■ **Task to carry out**:
Retype, word for word, every line from the one holding "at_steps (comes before" through the one holding "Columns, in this" in the entries below, both included, and only those lines.

====== Source material

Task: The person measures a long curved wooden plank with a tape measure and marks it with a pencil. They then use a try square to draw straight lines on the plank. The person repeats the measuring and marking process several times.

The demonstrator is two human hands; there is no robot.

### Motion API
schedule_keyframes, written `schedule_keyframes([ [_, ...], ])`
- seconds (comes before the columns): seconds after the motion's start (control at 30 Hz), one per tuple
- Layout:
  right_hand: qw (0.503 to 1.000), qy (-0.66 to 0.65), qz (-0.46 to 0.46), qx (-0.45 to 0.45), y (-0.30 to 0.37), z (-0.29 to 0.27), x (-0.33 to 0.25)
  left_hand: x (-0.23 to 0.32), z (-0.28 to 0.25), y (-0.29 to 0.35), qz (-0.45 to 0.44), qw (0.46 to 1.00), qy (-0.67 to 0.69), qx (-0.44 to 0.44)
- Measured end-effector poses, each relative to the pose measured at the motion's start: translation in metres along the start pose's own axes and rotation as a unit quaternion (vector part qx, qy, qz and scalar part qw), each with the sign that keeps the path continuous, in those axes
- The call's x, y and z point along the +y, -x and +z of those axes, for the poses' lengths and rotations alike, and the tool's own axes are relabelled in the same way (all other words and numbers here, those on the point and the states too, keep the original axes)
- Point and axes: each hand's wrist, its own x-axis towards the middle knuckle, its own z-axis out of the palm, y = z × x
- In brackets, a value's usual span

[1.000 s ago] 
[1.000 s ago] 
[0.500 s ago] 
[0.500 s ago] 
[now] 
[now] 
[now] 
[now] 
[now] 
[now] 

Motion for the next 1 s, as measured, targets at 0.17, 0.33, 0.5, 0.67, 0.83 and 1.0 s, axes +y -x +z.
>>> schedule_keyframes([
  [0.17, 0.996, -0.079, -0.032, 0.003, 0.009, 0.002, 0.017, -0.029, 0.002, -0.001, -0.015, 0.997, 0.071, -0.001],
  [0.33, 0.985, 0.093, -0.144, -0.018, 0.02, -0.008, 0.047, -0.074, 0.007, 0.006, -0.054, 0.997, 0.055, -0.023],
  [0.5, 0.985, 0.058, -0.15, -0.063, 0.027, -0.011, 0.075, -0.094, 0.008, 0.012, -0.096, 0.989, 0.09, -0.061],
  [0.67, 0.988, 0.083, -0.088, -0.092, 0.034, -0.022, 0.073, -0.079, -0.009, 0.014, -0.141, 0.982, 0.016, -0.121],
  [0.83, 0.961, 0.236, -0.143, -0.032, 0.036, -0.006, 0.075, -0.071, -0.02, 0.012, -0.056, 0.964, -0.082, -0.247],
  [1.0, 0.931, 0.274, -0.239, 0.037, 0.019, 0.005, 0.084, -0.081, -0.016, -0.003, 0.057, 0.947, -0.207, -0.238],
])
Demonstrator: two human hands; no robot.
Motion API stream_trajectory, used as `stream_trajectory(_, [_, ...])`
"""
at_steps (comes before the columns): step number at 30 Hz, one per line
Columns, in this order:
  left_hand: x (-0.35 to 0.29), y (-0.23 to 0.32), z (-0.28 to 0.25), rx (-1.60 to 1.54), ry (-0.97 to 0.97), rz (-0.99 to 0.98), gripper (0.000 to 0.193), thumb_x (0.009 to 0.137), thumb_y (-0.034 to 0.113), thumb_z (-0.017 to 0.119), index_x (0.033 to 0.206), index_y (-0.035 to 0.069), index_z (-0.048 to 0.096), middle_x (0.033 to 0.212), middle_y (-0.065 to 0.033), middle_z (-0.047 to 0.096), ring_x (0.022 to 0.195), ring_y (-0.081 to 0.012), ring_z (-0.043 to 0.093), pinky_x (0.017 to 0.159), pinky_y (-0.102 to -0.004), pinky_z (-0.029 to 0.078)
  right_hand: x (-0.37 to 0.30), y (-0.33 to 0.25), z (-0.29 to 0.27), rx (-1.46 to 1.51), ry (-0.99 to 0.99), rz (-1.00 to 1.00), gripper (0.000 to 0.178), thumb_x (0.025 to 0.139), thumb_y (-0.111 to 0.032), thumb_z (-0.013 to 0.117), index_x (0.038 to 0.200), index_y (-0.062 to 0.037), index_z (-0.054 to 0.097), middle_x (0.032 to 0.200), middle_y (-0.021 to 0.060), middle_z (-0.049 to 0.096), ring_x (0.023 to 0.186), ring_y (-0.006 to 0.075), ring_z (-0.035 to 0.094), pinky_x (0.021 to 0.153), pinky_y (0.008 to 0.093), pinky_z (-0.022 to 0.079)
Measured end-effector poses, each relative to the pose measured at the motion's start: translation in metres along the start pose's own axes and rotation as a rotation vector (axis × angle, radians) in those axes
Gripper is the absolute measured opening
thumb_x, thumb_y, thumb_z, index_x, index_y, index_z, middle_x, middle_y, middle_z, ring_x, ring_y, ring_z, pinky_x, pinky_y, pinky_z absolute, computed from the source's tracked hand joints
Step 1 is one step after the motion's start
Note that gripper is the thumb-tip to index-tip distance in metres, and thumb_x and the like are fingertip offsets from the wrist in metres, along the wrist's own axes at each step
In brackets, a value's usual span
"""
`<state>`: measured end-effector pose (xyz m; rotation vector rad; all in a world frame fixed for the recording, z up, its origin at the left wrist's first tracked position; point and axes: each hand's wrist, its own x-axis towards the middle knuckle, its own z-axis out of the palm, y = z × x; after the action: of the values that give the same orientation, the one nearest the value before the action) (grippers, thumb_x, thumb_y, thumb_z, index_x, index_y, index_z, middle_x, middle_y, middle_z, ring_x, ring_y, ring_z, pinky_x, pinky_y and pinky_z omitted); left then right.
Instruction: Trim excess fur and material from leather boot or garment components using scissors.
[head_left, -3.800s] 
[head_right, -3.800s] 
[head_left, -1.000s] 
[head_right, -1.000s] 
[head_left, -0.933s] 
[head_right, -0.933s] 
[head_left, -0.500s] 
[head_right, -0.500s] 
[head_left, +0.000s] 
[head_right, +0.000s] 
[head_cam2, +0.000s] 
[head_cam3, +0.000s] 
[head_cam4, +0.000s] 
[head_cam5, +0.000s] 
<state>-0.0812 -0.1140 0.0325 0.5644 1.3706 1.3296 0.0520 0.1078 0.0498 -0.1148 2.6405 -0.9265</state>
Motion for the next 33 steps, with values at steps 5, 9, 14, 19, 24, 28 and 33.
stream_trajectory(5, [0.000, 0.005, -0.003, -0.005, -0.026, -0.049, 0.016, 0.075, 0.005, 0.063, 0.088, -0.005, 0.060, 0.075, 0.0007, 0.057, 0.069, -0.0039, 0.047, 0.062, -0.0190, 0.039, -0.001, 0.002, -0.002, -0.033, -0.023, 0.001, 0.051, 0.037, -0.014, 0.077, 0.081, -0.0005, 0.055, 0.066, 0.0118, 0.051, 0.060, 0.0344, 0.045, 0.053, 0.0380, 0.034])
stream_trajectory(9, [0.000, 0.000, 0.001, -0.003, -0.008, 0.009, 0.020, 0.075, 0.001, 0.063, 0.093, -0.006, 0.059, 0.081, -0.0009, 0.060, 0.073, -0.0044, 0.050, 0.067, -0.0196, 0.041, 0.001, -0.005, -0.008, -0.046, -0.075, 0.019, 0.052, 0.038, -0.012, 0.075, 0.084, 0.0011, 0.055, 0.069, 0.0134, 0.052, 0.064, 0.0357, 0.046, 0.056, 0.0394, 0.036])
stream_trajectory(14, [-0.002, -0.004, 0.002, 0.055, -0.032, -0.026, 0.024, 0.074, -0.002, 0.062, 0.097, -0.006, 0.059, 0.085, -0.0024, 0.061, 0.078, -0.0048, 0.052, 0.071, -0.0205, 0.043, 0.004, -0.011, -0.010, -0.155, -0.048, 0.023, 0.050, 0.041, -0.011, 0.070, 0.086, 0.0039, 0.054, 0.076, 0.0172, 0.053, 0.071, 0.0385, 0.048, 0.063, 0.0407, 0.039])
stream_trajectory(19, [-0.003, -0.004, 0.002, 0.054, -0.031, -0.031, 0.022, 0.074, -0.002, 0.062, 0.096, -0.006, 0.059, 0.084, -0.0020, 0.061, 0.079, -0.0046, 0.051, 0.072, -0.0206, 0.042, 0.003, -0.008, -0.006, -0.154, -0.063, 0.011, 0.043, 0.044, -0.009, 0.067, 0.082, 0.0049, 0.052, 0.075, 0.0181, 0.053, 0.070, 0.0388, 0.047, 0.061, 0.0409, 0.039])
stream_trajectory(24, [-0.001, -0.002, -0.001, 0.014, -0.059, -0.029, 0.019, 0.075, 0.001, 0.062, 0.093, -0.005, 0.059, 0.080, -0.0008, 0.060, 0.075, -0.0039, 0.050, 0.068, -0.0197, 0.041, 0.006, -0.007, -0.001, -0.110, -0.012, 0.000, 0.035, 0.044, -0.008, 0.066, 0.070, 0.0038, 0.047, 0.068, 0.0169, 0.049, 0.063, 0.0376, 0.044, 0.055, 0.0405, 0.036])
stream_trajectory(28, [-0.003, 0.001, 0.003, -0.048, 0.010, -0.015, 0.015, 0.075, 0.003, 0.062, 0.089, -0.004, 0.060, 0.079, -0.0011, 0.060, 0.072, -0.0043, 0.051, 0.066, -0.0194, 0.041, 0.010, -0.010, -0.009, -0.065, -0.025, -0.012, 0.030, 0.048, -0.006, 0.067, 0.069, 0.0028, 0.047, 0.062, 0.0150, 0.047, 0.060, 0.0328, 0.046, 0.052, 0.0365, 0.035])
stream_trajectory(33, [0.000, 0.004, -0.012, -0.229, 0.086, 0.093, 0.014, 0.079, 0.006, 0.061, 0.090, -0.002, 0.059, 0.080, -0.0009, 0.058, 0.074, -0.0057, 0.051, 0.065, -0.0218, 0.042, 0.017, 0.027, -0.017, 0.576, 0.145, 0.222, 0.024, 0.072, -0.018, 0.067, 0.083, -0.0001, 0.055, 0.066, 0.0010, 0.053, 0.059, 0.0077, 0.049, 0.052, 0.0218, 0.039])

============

■ **Response to this exercise**:
at_steps (comes before the columns): step number at 30 Hz, one per line
Columns, in this order:

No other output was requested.